Вечерний звон | страница 85



– А давай сойдем на остановку раньше, я люблю гулять вечером по Европе.

А потом по Берну мы немного погуляли. Я вдруг вспомнил, что в середине тридцатых годов (или пораньше чуть?) здесь состоялся шумный и смешной, из наших глядя дней, историко-судебный фарс: решали степень подлинности «Протоколов сионских мудрецов». Понаехало полным-полно различных экспертов-специалистов и решили, что бесспорная фальшивка, к радости евреев и наивных гуманистов всех мастей. С тех пор пошли «Протоколы» по всему миру, издавались многотысячными тиражами, и спокойно их вовсю употребляла геббельсовская пропаганда, и в сегодняшней России они пользуются массовым успехом. Тут я громко рассмеялся, ибо в голову пришел мне довод, убедительный настолько, что вдвойне бессмысленной мне показалась та давнишняя судебная разборка. Да конечно же, фальшивкой были эти пресловутые «Протоколы»! Потому наверняка это фальшивка, что мои двусмысленно прославленные предки ведь на то и были мудрецами, чтобы догадаться о неоставлении ни строчки письменных улик.

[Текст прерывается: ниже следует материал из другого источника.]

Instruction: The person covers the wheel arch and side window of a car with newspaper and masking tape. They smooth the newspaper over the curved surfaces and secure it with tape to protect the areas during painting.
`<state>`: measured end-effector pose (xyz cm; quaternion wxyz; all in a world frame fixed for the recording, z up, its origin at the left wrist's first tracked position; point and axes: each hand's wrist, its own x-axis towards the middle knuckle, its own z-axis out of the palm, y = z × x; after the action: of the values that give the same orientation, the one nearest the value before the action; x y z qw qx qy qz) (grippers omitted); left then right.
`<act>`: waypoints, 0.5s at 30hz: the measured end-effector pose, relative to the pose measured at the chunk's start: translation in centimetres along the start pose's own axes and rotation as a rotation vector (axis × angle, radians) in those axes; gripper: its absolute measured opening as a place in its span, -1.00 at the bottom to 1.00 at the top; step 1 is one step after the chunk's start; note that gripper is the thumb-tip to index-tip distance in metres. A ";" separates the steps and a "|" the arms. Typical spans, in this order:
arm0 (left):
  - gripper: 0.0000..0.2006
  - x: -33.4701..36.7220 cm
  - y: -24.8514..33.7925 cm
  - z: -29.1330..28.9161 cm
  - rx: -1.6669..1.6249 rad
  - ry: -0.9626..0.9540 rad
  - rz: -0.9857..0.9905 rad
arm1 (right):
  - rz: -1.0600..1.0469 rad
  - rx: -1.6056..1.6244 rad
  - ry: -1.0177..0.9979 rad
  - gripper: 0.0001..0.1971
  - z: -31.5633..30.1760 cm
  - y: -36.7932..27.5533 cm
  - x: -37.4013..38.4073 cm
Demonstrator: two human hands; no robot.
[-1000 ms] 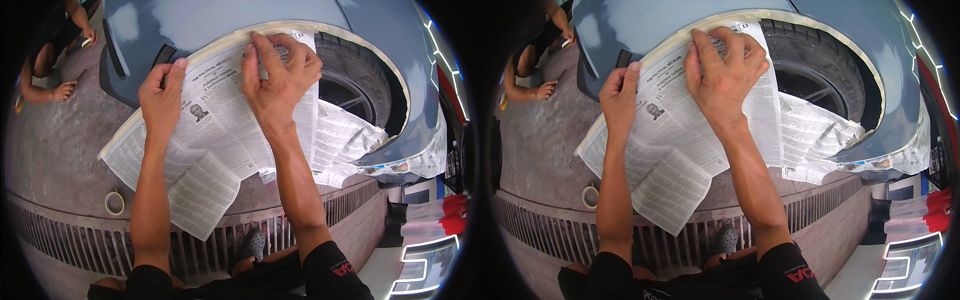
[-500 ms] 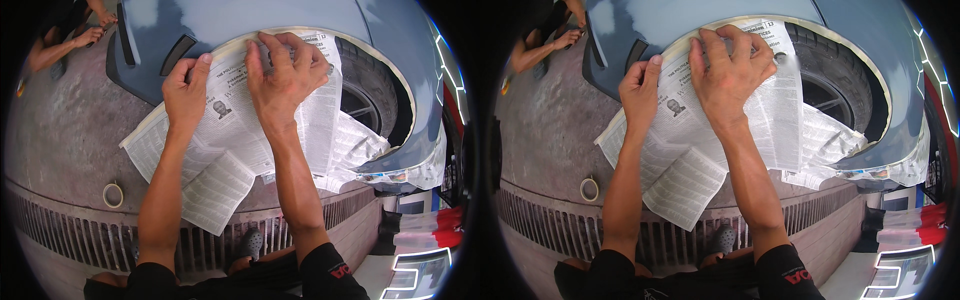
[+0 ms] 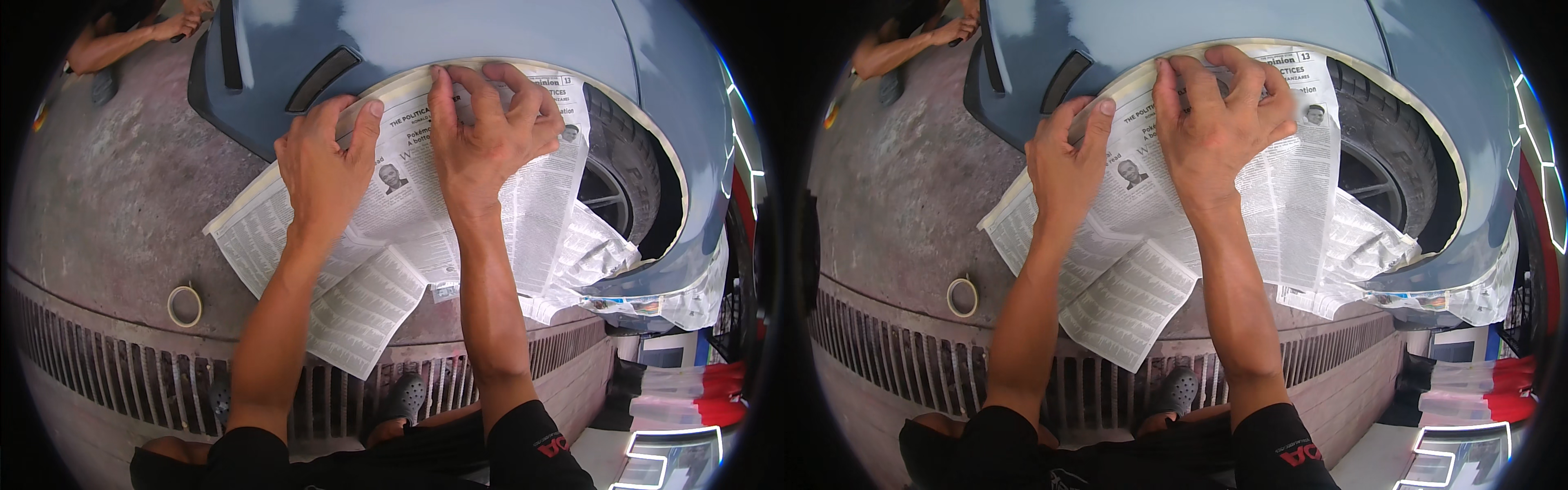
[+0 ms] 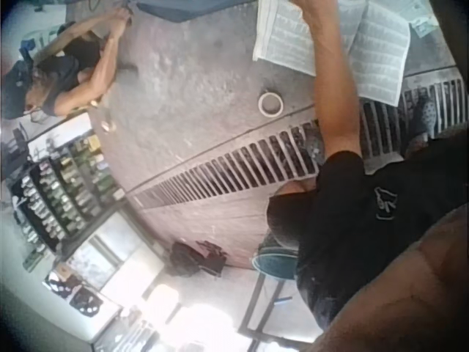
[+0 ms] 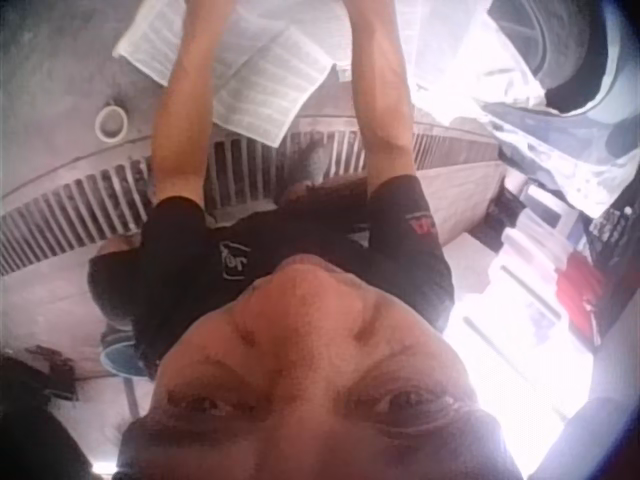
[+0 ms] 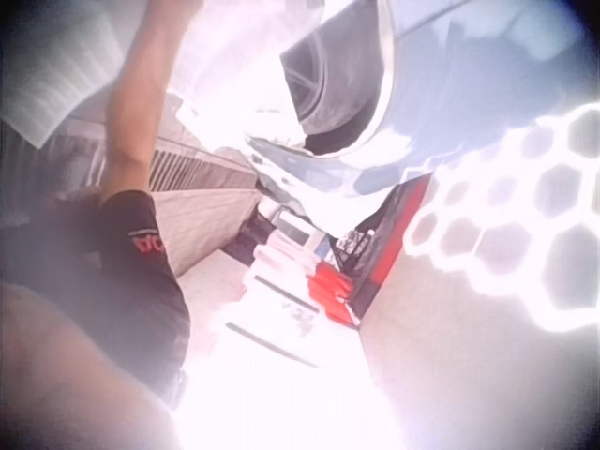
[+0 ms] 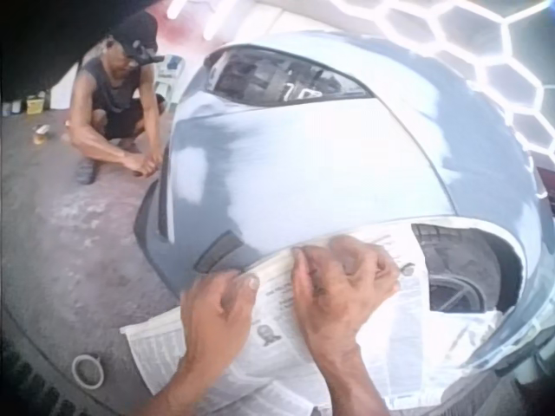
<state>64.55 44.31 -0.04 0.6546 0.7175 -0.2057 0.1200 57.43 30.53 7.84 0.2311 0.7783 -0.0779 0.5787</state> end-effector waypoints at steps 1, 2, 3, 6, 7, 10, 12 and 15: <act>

По Берну погулять никак нельзя, не вспомнив, что когда-то, за конторкой стоя, здесь работал мелкий клерк некрупного патентного бюро – Альберт Эйнштейн. Сто лет назад он тут и сделал почти все свои главнейшие открытия. А на работе на него наверняка смотрели косо, ибо он, конечно же, в рабочие часы обдумывал свои идеи, кое-как справляясь с поступавшими проектами всеобщих растворителей и двигателей вечных. А когда я слышу, как печально жалуются чьи-нибудь родители, что их ребенок очень поздно начал говорить, я тут же вспоминаю это имя: сам Альберт Эйнштейн молчал до шести лет, говорю я, и это сразу утешает.

В Цюрихе мне было весело и любопытно. Тут когда-то побывал народоволец Николай Морозов, герой моей первой негритянской повести. И здесь училась его будущая подруга по подполью Ольга Любатович. Именно здесь, кстати, он познакомился и с Верой Фигнер – та приехала учиться на врача, но быстро увлеклась идеями свержения самодержавия. И все вокруг об этом говорили непрерывно, жаркие дебаты не стихали даже ночью, возмущая окружающий покой. А как его ценили сами местные швейцарцы, проще рассказать со мелкому воспоминанию Анны Сниткиной, жены Достоевского. Когда у них погибла от простуды крохотная, только что родившаяся дочь (в Женеве это было), молодая мать рыдала после похорон, и от соседей (что произошло, прекрасно они знали) к ним пришел посыльный попросить, чтобы она не плакала так громко, потому что это действует на нервы.